Items from a dataset:
|---|

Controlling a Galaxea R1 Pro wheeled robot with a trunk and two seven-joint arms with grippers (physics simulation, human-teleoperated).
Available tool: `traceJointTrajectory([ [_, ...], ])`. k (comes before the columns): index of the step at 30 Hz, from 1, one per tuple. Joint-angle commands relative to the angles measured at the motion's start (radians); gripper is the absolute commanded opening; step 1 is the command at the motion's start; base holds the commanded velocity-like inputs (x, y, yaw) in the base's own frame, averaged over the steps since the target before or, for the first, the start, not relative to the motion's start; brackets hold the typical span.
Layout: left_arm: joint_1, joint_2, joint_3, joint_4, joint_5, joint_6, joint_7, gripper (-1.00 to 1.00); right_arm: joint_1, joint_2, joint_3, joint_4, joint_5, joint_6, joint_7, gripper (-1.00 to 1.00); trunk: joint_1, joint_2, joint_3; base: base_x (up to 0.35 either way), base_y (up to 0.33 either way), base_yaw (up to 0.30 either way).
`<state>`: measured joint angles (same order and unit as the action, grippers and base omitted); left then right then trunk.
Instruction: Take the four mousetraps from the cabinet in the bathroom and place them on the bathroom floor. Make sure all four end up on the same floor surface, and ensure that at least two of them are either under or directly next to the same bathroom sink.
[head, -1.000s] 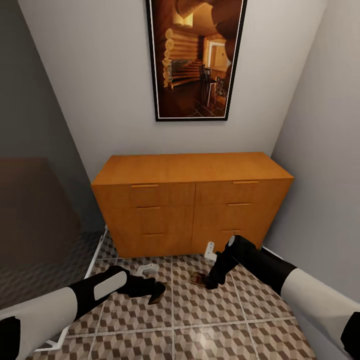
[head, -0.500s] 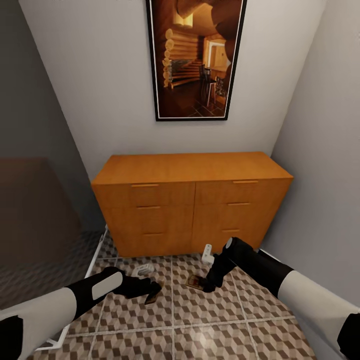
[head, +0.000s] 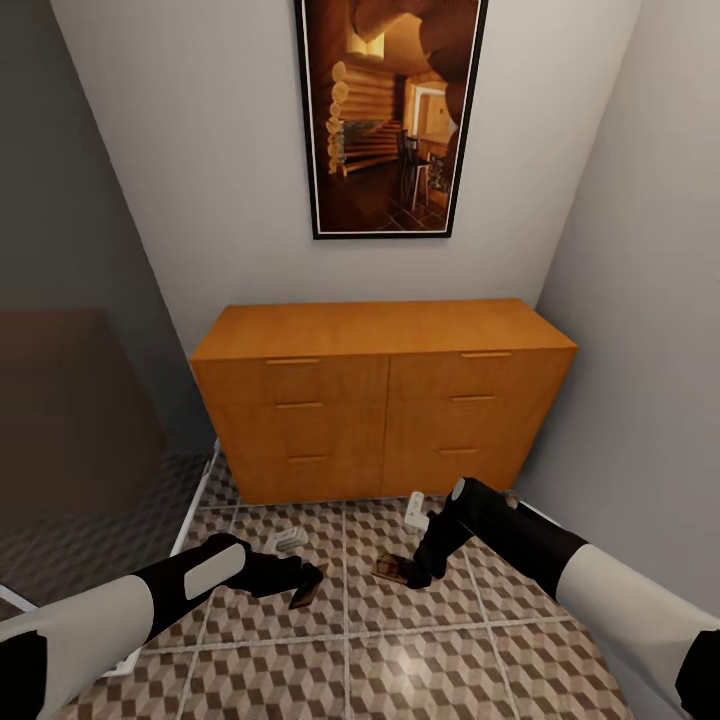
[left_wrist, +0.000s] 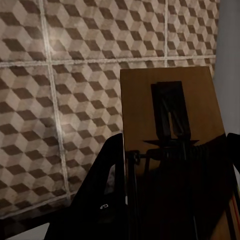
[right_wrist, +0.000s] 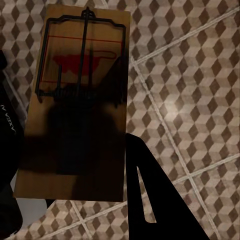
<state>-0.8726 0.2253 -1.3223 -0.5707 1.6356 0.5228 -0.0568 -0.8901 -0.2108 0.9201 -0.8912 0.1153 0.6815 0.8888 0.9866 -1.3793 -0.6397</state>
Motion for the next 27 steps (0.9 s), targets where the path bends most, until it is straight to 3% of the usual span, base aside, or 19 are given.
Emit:
traceJointTrajectory([
  [1, -0.002, 0.001, -0.006, 0.000, 0.001, -0.001, -0.004, -1.00, 0.005, 0.000, 0.001, -0.002, 0.008, 0.003, 0.003, -1.00, 0.000, -0.001, -0.001, -0.006, 0.000, 0.000],
  [4, -0.001, 0.000, -0.006, 0.001, 0.000, -0.002, -0.003, -1.00, 0.015, 0.000, 0.001, -0.004, 0.009, 0.003, -0.030, -1.00, 0.000, -0.001, -0.001, -0.002, 0.000, 0.000],
  [9, 0.000, -0.011, -0.006, 0.046, -0.001, -0.003, -0.004, -1.00, 0.019, 0.001, -0.002, -0.005, -0.013, -0.032, -0.147, -1.00, 0.000, -0.001, -0.001, 0.000, 0.000, 0.000],
  [13, 0.000, -0.019, -0.006, 0.077, 0.000, -0.003, -0.005, -1.00, 0.020, -0.001, -0.003, -0.005, -0.086, -0.060, -0.214, -1.00, 0.000, -0.001, -0.001, 0.000, 0.000, 0.000],
  [18, 0.000, -0.021, -0.005, 0.084, -0.002, -0.003, -0.005, -1.00, 0.020, -0.001, -0.001, -0.005, -0.117, -0.066, -0.232, -1.00, 0.000, -0.001, -0.001, 0.000, 0.000, 0.000],
  [27, 0.000, -0.021, -0.005, 0.085, -0.002, -0.003, -0.005, -1.00, 0.020, 0.000, 0.000, -0.005, -0.122, -0.068, -0.234, -1.00, 0.000, -0.001, -0.001, 0.000, 0.000, 0.000],
])
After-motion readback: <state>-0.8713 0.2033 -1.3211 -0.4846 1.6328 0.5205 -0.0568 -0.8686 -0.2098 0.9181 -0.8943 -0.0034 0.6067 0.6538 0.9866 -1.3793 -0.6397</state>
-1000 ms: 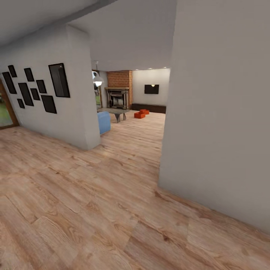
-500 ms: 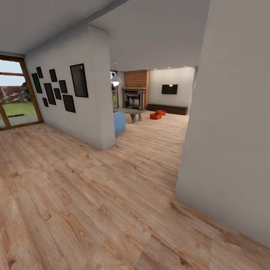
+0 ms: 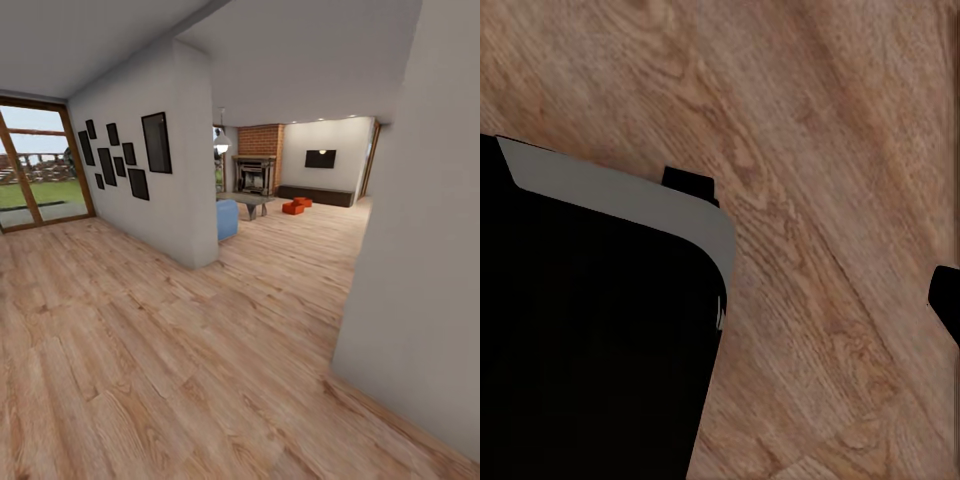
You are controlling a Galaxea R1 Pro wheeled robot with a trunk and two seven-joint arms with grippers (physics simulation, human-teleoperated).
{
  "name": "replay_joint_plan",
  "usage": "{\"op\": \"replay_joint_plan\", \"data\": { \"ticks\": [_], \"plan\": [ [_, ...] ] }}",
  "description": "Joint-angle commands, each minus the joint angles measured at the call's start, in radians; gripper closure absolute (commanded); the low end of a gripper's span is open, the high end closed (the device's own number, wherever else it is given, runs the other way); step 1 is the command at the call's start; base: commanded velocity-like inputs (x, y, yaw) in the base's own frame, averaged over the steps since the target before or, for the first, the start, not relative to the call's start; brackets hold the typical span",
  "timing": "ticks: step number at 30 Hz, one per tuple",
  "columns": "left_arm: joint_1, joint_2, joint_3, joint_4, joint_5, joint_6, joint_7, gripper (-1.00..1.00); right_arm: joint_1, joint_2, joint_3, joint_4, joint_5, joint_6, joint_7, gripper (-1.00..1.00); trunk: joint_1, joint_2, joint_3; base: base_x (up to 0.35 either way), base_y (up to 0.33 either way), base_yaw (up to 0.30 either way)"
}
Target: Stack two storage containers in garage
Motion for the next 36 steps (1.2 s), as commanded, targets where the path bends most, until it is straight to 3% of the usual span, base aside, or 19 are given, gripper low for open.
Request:
{"op": "replay_joint_plan", "data": {
  "ticks": [1,36],
  "plan": [
    [-0.001,0.000,0.002,0.000,0.001,-0.002,-0.001,-1.00,-0.001,0.000,0.008,0.002,-0.007,-0.003,-0.001,-1.00,0.001,0.000,-0.001,0.322,0.000,0.008],
    [-0.001,0.000,0.002,0.000,0.001,-0.002,-0.001,-1.00,-0.001,0.000,0.002,0.001,-0.011,-0.002,0.002,-1.00,0.001,0.000,-0.001,0.322,0.000,0.045]
  ]
}}
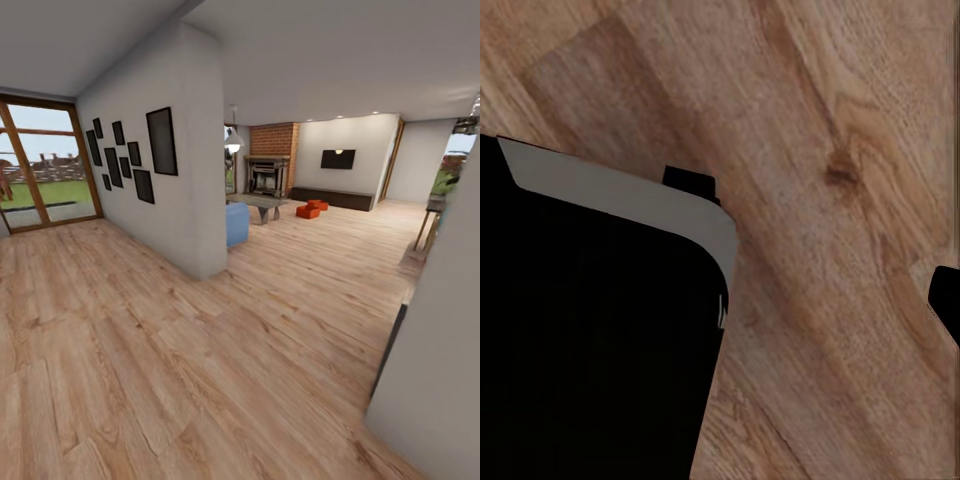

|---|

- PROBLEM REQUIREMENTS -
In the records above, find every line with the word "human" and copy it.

- ANSWER TO THE PROBLEM -
Controlling a Galaxea R1 Pro wheeled robot with a trunk and two seven-joint arms with grippers (physics simulation, human-teleoperated).
You are controlling a Galaxea R1 Pro wheeled robot with a trunk and two seven-joint arms with grippers (physics simulation, human-teleoperated).

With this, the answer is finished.